Link: https://lkml.kernel.org/r/20220426150616.3937571-47-Liam.Howlett@oracle.com
Signed-off-by: Matthew Wilcox (Oracle) <willy@infradead.org>
Signed-off-by: Liam R. Howlett <Liam.Howlett@Oracle.com>
Cc: Catalin Marinas <catalin.marinas@arm.com>
Cc: David Howells <dhowells@redhat.com>
Cc: Vlastimil Babka <vbabka@suse.cz>
Cc: Will Deacon <will@kernel.org>
Cc: Yu Zhao <yuzhao@google.com>
Signed-off-by: Andrew Morton <akpm@linux-foundation.org>
---

 ipc/shm.c |   21 ++++++++++-----------
 1 file changed, 10 insertions(+), 11 deletions(-)

--- a/ipc/shm.c~ipc-shm-use-vma-iterator-instead-of-linked-list
+++ a/ipc/shm.c
@@ -1721,7 +1721,7 @@ long ksys_shmdt(char __user *shmaddr)
 #ifdef CONFIG_MMU
 	loff_t size = 0;
 	struct file *file;
-	struct vm_area_struct *next;
+	VMA_ITERATOR(vmi, mm, addr);
 #endif
 
 	if (addr & ~PAGE_MASK)
@@ -1751,12 +1751,9 @@ long ksys_shmdt(char __user *shmaddr)
 	 * match the usual checks anyway.
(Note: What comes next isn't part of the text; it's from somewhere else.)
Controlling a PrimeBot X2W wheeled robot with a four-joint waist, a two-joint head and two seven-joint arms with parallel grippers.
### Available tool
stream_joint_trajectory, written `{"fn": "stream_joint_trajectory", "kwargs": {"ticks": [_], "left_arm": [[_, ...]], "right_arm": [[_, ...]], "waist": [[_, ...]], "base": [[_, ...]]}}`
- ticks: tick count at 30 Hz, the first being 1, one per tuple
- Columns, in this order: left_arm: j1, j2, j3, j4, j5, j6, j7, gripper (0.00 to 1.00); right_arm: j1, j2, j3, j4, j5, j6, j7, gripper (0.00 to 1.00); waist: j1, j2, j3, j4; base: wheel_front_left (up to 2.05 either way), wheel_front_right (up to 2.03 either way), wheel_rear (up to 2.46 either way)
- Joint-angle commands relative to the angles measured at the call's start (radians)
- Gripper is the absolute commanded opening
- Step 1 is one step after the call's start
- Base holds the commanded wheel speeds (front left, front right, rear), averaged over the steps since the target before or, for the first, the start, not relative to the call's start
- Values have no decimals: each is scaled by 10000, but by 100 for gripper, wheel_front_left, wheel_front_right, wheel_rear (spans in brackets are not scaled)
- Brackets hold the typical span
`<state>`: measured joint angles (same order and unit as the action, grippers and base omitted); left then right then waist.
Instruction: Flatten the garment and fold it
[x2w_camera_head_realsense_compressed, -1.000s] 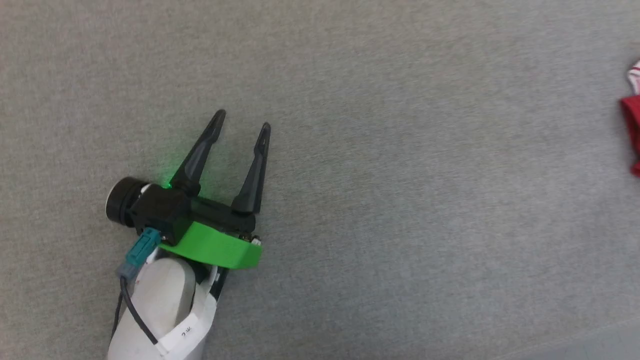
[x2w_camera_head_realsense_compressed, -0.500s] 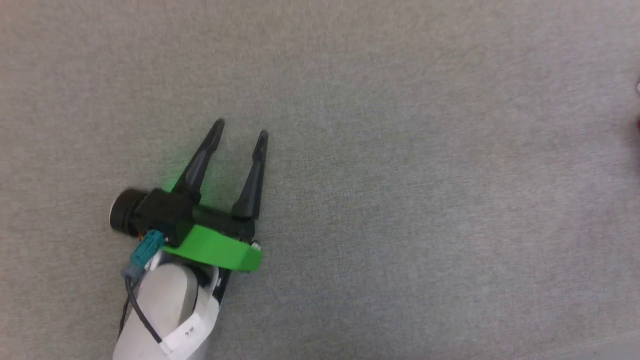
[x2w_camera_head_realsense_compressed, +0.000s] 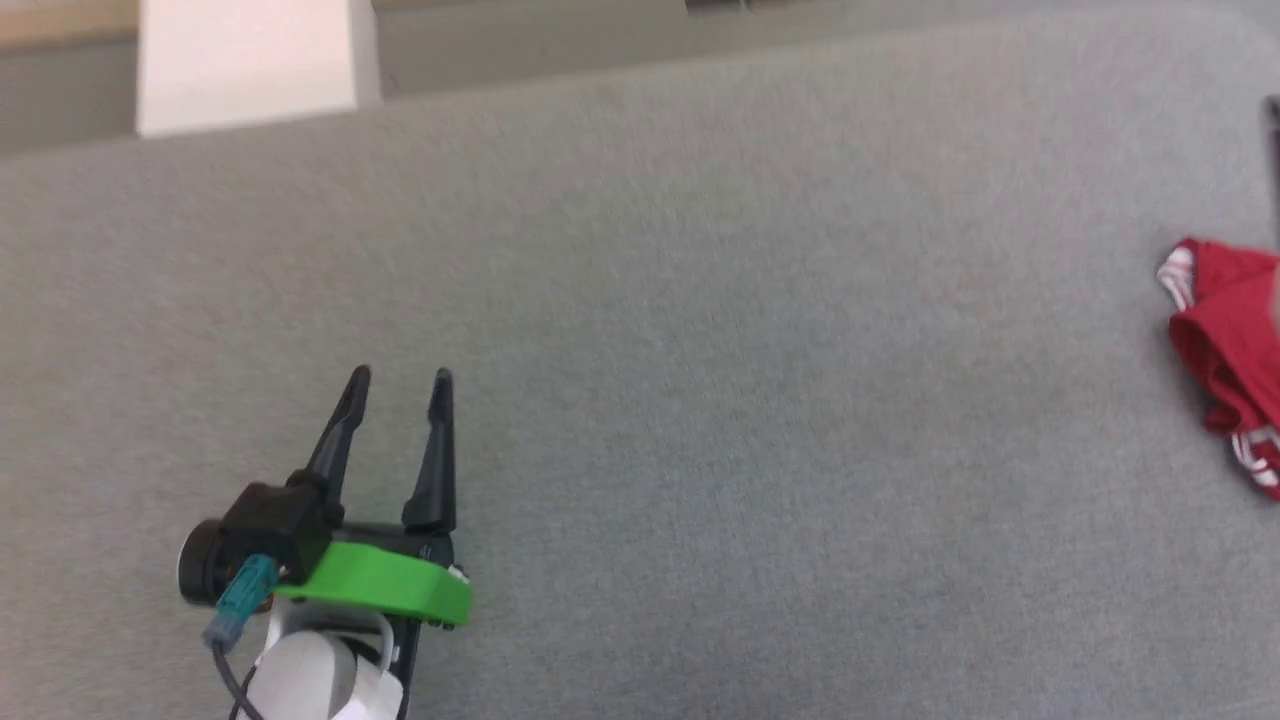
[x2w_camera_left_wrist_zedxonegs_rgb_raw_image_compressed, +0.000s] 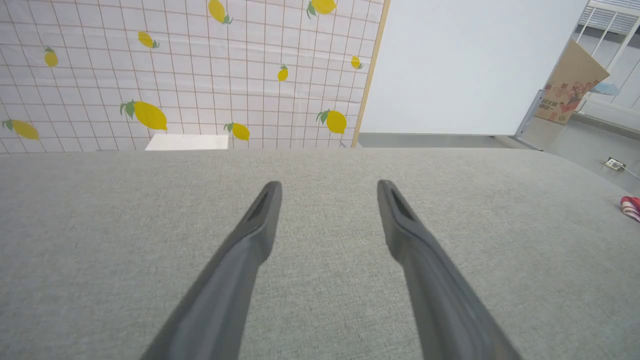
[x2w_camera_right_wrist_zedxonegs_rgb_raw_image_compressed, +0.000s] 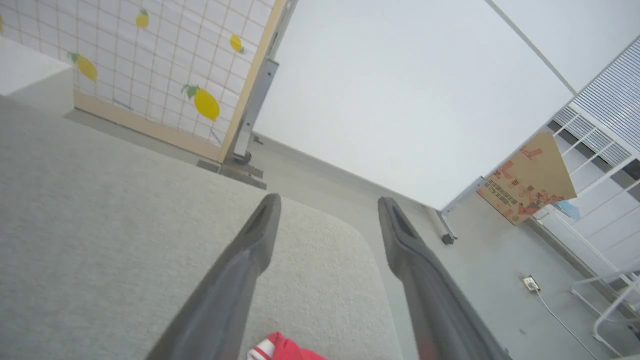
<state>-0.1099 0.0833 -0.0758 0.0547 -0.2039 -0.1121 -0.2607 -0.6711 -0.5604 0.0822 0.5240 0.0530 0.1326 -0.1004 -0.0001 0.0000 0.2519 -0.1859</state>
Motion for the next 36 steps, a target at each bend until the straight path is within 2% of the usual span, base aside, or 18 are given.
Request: {"fn": "stream_joint_trajectory", "kwargs": {"ticks": [1, 10, 16, 20, 25, 36], "left_arm": [[135, -80, 110, -37, 96, 81, -11, 100], [669, -249, 465, 48, 249, 334, -11, 100], [925, -289, 548, 112, 322, 388, -11, 100], [1110, -304, 553, 197, 387, 420, -11, 100], [1281, -287, 485, 342, 660, 494, -11, 100], [1465, -296, 570, 329, 812, 525, -11, 100]], "right_arm": [[333, 258, -96, -244, 203, -19, -160, 100], [3157, 2382, -833, -2960, 622, -19, -985, 100], [4797, 3966, -1510, -4036, 254, -19, -1276, 100], [5677, 4693, -1784, -4274, -11, -19, -1339, 100], [6563, 5046, -1866, -4366, -16, -19, -1405, 100], [7104, 5099, -1386, -4299, 327, -19, -1567, 100]], "waist": [[1, 0, -1076, 462], [1, 0, -1683, 1124], [1, 0, -1853, 1495], [1, 0, -1956, 1651], [1, 0, -2072, 1734], [1, 0, -2123, 1777]], "base": [[0, 0, 0], [0, 0, 0], [0, 0, 0], [0, 0, 0], [0, 0, 0], [0, 0, 0]]}}
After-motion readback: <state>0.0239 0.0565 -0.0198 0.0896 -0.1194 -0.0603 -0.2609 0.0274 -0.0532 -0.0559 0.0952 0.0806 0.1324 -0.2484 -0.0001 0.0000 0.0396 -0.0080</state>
So assume all vma's are
 	 * above the starting address given.
 	 */
-	vma = find_vma(mm, addr);
 
 #ifdef CONFIG_MMU
-	while (vma) {
-		next = vma->vm_next;
-
+	for_each_vma(vmi, vma) {
 		/*
 		 * Check if the starting address would match, i.e. it's
 		 * a fragment created by mprotect() and/or munmap(), or it
@@ -1774,6 +1771,7 @@ long ksys_shmdt(char __user *shmaddr)
 			file = vma->vm_file;
 			size = i_size_read(file_inode(vma->vm_file));
 			do_munmap(mm, vma->vm_start, vma->vm_end - vma->vm_start, NULL);
+			mas_pause(&vmi.mas);
 			/*
 			 * We discovered the size of the shm segment, so
 			 * break out of here and fall through to the next
@@ -1781,10 +1779,9 @@ long ksys_shmdt(char __user *shmaddr)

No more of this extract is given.